+++ Information supplied

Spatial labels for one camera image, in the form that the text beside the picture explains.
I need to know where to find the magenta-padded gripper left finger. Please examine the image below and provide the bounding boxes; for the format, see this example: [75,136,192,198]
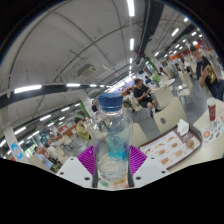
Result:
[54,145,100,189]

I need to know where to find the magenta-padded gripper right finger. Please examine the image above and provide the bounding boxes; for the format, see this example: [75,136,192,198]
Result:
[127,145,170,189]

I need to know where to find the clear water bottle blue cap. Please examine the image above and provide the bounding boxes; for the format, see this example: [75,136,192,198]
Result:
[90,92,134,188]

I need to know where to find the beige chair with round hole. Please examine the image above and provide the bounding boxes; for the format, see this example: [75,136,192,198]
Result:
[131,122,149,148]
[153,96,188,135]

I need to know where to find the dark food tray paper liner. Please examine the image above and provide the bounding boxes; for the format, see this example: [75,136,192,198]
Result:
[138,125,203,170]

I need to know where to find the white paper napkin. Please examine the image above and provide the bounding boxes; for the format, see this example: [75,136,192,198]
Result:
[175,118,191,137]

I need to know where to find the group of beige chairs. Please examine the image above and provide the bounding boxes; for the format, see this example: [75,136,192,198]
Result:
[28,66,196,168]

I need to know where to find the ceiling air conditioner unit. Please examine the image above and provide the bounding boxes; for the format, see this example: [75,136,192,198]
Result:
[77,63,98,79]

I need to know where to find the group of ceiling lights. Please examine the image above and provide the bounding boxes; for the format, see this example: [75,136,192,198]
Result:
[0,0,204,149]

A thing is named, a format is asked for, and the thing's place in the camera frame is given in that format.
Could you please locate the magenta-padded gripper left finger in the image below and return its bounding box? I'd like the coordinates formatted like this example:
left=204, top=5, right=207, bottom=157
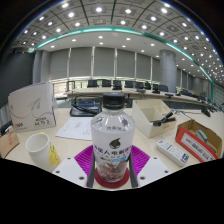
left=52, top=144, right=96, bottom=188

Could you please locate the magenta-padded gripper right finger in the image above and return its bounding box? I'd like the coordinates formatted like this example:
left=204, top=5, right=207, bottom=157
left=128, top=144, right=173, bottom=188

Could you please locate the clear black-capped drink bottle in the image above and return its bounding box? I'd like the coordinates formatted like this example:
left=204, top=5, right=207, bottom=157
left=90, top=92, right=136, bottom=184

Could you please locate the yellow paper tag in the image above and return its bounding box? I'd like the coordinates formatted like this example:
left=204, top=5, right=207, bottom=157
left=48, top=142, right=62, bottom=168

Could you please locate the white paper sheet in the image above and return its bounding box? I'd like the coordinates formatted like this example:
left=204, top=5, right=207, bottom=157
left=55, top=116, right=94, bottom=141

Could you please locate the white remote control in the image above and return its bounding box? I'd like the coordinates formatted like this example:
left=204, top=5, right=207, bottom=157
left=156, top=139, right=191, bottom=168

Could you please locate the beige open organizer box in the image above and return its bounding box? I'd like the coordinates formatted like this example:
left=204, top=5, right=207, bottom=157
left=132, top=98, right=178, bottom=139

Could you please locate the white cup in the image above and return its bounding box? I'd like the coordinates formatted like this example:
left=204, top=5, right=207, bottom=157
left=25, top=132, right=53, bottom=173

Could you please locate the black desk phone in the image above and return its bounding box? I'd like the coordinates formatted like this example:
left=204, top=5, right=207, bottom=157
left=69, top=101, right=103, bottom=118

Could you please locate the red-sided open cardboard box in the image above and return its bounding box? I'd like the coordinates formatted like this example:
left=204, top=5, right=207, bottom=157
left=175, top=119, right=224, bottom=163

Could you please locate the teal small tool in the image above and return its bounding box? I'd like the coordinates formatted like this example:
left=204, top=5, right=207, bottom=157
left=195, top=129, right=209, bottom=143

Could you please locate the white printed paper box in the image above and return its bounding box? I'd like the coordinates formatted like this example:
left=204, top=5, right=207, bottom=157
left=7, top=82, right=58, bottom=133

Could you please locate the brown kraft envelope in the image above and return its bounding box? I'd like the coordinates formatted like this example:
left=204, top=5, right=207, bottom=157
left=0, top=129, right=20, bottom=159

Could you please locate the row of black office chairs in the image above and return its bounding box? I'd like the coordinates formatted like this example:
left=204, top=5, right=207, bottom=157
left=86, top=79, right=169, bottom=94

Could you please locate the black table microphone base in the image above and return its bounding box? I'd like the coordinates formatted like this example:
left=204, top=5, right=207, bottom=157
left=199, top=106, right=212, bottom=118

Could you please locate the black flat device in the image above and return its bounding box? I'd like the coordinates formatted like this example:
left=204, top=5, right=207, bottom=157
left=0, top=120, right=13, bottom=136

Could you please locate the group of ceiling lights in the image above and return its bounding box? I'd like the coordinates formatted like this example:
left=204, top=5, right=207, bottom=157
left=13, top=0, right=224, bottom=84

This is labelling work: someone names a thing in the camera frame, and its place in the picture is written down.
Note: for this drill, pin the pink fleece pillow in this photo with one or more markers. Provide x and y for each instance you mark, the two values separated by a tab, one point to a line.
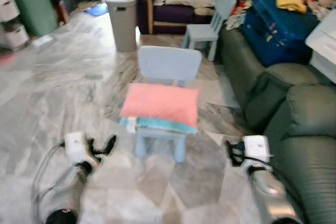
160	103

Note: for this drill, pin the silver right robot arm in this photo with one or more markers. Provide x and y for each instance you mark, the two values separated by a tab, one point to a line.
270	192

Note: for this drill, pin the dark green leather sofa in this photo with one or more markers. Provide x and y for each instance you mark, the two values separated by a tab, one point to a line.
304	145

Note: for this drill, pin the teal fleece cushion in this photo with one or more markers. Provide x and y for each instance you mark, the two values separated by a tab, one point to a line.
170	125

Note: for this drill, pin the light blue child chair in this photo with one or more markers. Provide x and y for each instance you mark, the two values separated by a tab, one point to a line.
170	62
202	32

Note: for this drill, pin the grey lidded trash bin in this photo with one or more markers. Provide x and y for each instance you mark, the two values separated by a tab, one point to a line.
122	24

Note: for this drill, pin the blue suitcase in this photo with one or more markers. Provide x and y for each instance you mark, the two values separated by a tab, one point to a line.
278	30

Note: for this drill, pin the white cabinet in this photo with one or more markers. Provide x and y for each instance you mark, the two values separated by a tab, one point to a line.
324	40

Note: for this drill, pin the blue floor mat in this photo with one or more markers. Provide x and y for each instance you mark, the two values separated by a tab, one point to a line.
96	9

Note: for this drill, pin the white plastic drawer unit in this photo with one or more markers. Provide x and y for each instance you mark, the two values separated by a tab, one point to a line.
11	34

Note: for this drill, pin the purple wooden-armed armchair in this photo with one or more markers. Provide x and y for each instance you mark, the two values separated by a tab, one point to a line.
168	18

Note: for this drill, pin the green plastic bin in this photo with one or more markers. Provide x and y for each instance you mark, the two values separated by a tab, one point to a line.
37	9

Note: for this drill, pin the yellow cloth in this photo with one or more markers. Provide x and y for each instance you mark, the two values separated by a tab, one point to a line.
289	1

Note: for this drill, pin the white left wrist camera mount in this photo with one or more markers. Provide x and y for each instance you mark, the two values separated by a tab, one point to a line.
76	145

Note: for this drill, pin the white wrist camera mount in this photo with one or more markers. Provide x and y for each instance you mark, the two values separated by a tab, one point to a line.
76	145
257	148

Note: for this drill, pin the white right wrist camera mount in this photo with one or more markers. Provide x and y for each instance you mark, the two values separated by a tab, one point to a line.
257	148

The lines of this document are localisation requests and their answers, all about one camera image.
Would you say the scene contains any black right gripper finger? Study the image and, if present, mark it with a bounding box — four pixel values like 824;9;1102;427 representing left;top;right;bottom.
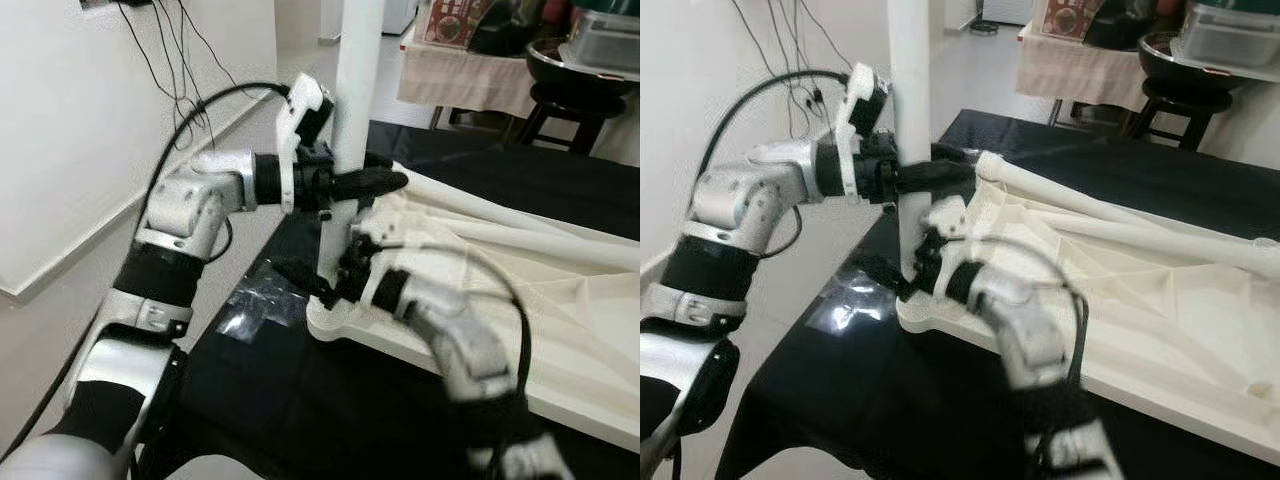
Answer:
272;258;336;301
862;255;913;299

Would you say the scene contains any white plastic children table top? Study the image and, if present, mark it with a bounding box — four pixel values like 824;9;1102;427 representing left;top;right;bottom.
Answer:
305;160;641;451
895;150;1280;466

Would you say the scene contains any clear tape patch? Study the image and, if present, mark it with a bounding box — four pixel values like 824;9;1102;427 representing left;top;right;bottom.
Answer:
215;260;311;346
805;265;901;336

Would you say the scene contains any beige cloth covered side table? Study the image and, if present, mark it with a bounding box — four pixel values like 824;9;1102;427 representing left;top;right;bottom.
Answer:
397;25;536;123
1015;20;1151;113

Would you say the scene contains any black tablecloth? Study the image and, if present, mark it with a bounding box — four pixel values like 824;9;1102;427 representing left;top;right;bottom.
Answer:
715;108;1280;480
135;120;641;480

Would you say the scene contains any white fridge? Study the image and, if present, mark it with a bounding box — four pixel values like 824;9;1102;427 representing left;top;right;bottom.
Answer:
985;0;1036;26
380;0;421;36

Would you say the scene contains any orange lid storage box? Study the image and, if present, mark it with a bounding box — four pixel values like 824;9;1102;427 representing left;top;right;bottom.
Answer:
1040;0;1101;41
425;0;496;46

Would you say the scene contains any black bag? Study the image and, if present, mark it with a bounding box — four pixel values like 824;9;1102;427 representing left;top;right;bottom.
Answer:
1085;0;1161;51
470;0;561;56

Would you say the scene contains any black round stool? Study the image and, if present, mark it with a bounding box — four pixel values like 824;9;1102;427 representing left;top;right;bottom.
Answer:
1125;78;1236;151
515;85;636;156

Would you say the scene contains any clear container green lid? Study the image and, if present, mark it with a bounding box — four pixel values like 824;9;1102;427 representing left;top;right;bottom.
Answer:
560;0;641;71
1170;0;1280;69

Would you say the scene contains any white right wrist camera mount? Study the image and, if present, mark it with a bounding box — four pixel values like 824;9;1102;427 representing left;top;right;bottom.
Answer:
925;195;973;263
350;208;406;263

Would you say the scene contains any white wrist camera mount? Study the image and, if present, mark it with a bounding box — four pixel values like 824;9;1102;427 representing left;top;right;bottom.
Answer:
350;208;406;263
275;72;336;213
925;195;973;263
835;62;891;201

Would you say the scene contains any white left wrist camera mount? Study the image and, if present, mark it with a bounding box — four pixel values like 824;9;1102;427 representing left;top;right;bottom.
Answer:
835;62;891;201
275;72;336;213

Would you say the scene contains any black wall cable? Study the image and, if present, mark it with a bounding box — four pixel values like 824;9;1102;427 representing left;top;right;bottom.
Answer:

++++++

Work instructions: Where a line in the entries holds the word "open", copy that line.

The answer:
Could you please locate the beige open organizer box in the image above and return its bounding box? I'd like the coordinates formatted like this example:
Could you please locate the red-sided open cardboard box in the image above and return its bounding box? I'd like the coordinates formatted like this example:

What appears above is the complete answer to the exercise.